# Woman finds drowned bat in tea mug



## Johnny Thunder (Feb 24, 2006)

*Iowa woman finds drowned bat in tea mug
*
2 hours, 32 minutes ago

A western Iowa woman is recovering from the shock of finding a drowned bat in her tea mug - after she sipped from the cup all day.

The brown bat, about the size of two tea bags, was found a few weeks ago by a 60-year-old Woodbury County woman, said Chuck Cipperley, an environmental director for the Siouxland health office in Sioux City.

"I knew the person, so I knew it was no joke," said Cipperley, who took the call from the woman.

The woman, who declined to identify herself, told Cipperley she found the bat when she was cleaning out the mug at night. She said she put the bat in a plastic bag before alerting the Siouxland health office the next morning.
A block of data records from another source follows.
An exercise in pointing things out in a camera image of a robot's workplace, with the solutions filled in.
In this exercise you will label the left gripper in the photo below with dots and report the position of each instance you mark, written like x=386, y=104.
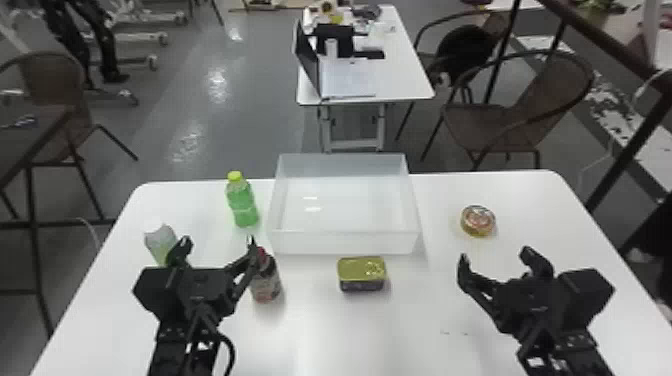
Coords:
x=204, y=291

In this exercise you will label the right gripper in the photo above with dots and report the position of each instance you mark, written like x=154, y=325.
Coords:
x=527, y=307

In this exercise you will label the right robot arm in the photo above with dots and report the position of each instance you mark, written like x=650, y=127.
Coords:
x=567, y=354

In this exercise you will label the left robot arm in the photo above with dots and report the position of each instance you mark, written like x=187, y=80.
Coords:
x=181, y=349

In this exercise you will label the green bottle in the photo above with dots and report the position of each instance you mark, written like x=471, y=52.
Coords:
x=242, y=204

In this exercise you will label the round yellow can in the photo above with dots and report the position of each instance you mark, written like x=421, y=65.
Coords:
x=478, y=220

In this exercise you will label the clear box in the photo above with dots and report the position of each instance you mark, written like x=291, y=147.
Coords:
x=341, y=239

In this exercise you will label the rectangular yellow can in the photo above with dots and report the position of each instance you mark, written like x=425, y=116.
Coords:
x=362, y=270

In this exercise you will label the brown chair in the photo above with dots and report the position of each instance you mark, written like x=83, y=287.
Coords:
x=52, y=84
x=504, y=126

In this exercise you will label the white side table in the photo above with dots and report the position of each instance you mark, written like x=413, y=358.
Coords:
x=404, y=73

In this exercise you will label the black chair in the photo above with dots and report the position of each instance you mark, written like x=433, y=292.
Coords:
x=464, y=47

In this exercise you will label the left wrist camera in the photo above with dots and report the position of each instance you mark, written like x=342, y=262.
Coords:
x=153, y=291

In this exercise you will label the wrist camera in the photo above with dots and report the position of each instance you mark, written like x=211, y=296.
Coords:
x=587, y=294
x=153, y=291

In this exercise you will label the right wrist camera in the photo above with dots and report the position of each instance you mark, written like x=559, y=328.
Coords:
x=587, y=294

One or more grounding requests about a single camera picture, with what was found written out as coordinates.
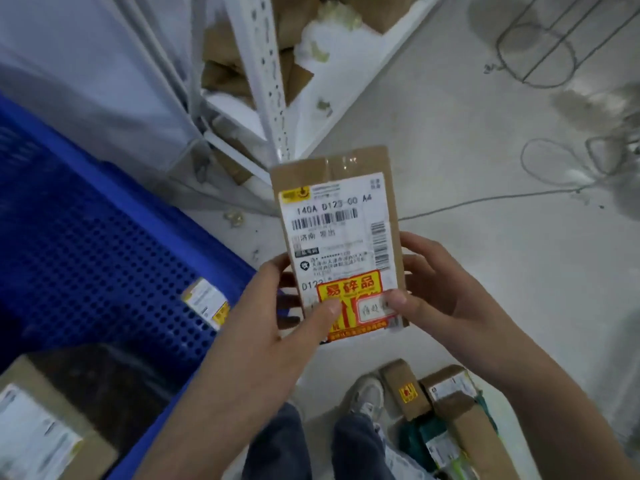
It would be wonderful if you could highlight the person's right hand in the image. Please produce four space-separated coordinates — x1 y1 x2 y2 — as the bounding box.
385 232 540 381

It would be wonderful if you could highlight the person's left hand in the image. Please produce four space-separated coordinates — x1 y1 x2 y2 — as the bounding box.
199 254 345 411

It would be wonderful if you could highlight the small box handwritten label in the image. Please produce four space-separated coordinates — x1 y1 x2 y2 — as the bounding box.
179 277 232 331

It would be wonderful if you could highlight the pile of small parcels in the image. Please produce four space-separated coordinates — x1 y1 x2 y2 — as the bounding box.
377 358 509 480

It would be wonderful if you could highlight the small box fragile sticker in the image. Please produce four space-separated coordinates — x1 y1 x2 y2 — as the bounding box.
269 146 409 345

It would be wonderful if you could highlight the blue plastic crate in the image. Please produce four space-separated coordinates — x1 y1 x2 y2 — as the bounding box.
0 92 259 480

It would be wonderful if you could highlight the large brown box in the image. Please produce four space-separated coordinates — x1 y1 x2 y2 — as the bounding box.
0 343 179 480

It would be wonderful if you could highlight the person's left leg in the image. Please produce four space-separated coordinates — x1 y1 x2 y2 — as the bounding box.
242 402 313 480

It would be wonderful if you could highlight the person's leg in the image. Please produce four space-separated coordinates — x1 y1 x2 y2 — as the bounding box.
331 412 396 480
242 402 313 480

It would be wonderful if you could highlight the person's right grey shoe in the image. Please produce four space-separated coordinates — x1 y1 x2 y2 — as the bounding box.
349 374 386 421

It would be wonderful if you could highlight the person's right leg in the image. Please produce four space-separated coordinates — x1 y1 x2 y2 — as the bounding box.
331 412 396 480

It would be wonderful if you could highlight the white metal shelf rack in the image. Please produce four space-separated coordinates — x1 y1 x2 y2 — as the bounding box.
99 0 446 185

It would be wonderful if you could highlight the heap of torn brown cartons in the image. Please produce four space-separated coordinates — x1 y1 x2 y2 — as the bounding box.
199 0 423 185

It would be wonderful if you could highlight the grey floor cable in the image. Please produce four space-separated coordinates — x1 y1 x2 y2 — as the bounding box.
397 184 601 223

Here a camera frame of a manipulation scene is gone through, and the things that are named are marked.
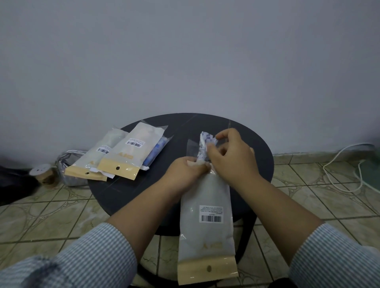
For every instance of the person's left hand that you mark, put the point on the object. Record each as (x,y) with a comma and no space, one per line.
(181,175)

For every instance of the person's right hand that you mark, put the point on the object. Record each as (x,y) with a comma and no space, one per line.
(237,166)

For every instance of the blue flower shower cap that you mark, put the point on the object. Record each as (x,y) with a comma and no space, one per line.
(154,154)

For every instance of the yellow-edged packet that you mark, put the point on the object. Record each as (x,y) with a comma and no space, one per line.
(127,157)

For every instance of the stack of yellow small pouches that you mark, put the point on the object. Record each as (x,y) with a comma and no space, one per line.
(207,237)

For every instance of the cream packet with barcode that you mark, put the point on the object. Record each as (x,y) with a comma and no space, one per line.
(89,160)

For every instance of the person's right forearm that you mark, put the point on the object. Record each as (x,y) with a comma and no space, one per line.
(285,219)

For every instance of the person's left forearm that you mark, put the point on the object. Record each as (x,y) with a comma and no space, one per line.
(133,222)

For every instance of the black round side table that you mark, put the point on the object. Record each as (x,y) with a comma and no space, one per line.
(133,190)

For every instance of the silver quilted handbag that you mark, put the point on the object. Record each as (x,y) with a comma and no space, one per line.
(69,178)

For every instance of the pale green appliance base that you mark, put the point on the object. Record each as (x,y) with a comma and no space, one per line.
(371,175)

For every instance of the ribbon spool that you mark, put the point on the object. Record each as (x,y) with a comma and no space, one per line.
(43,173)

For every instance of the black bag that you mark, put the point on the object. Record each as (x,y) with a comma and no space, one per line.
(15,184)

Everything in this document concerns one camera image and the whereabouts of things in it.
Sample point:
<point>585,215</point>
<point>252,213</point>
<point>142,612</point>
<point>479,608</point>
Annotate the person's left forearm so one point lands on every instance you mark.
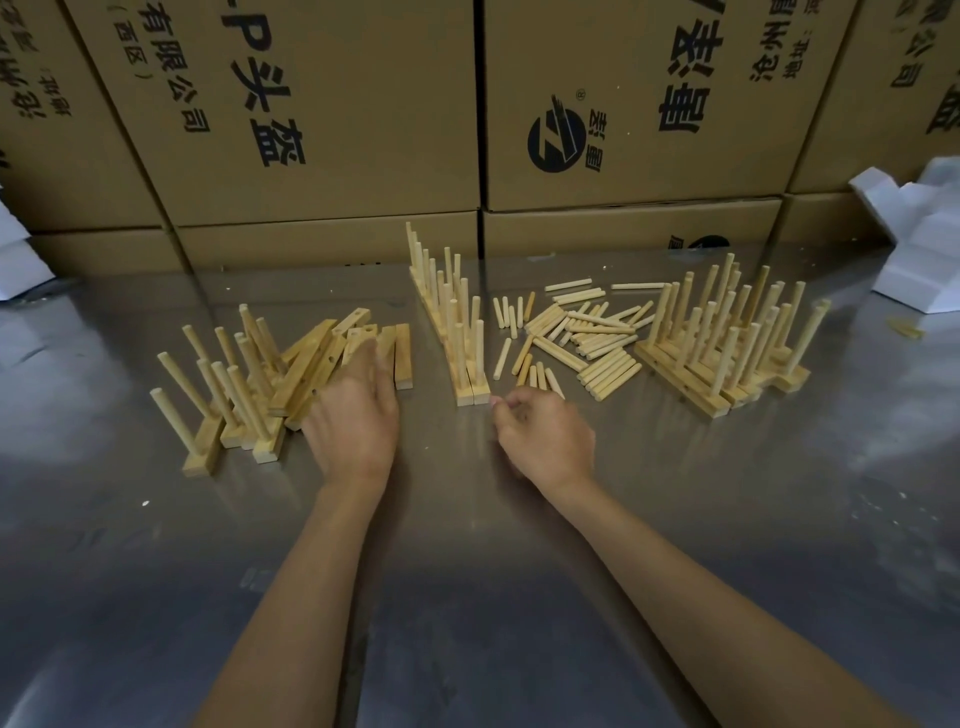
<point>300,600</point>

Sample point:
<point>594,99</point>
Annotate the stack of white foam blocks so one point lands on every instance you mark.
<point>19,262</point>
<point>919,262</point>

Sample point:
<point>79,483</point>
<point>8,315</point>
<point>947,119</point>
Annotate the clear tape patch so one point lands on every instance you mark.
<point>255,577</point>

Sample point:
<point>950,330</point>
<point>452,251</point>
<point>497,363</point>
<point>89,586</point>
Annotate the person's right forearm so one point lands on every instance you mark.
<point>712,600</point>

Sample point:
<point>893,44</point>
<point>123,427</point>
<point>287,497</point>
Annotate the person's left hand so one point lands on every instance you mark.
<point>356,427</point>

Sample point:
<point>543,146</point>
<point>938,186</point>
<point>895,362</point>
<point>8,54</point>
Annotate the pile of wooden dowels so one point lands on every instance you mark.
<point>600,337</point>

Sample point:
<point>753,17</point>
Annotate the shiny metal table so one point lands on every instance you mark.
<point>112,562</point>

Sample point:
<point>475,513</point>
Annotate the person's right hand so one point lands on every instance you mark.
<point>547,435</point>

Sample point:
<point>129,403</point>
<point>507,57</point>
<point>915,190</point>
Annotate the pile of drilled wooden bars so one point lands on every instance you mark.
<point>405,352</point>

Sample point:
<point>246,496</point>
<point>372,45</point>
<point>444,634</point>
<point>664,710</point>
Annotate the stack of brown cardboard boxes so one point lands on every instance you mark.
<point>360,112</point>

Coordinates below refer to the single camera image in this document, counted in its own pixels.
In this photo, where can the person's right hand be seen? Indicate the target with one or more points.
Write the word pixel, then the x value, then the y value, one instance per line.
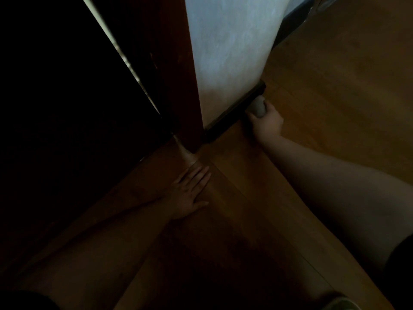
pixel 269 125

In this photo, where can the person's left hand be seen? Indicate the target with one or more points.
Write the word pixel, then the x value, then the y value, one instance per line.
pixel 187 196

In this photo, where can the grey cleaning cloth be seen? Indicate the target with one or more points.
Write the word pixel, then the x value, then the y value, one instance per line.
pixel 257 106

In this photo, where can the person's left forearm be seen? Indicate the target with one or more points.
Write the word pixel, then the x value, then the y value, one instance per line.
pixel 96 261

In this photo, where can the person's right forearm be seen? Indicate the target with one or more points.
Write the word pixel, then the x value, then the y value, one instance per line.
pixel 338 190

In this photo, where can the green white sneaker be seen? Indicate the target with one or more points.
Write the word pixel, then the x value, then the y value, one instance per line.
pixel 342 305

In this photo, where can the black shirt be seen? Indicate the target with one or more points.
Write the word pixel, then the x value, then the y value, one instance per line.
pixel 400 280

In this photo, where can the reddish brown door frame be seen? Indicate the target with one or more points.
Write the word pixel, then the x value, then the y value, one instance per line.
pixel 174 61
Cipperley said the bat was sent that day - Sept. 1 - to the University Hygienic Laboratory in Coralville. Results showed the bat did not have rabies.

State Epidemiologist Patricia Quinlisk said had the bat been rabid, the woman probably would have underwent a series of rabies shots, even though the probability of contracting rabies would be low.

The virus needs a break in the skin to enter the body, said Susan Brockus, state public health veterinarian.

Mike Pentella, program manager at University Hygienic Laboratory, said the bat was a first for the lab.

"We test many, many bats," he said, "but none that have drowned in a cup of tea before."


----------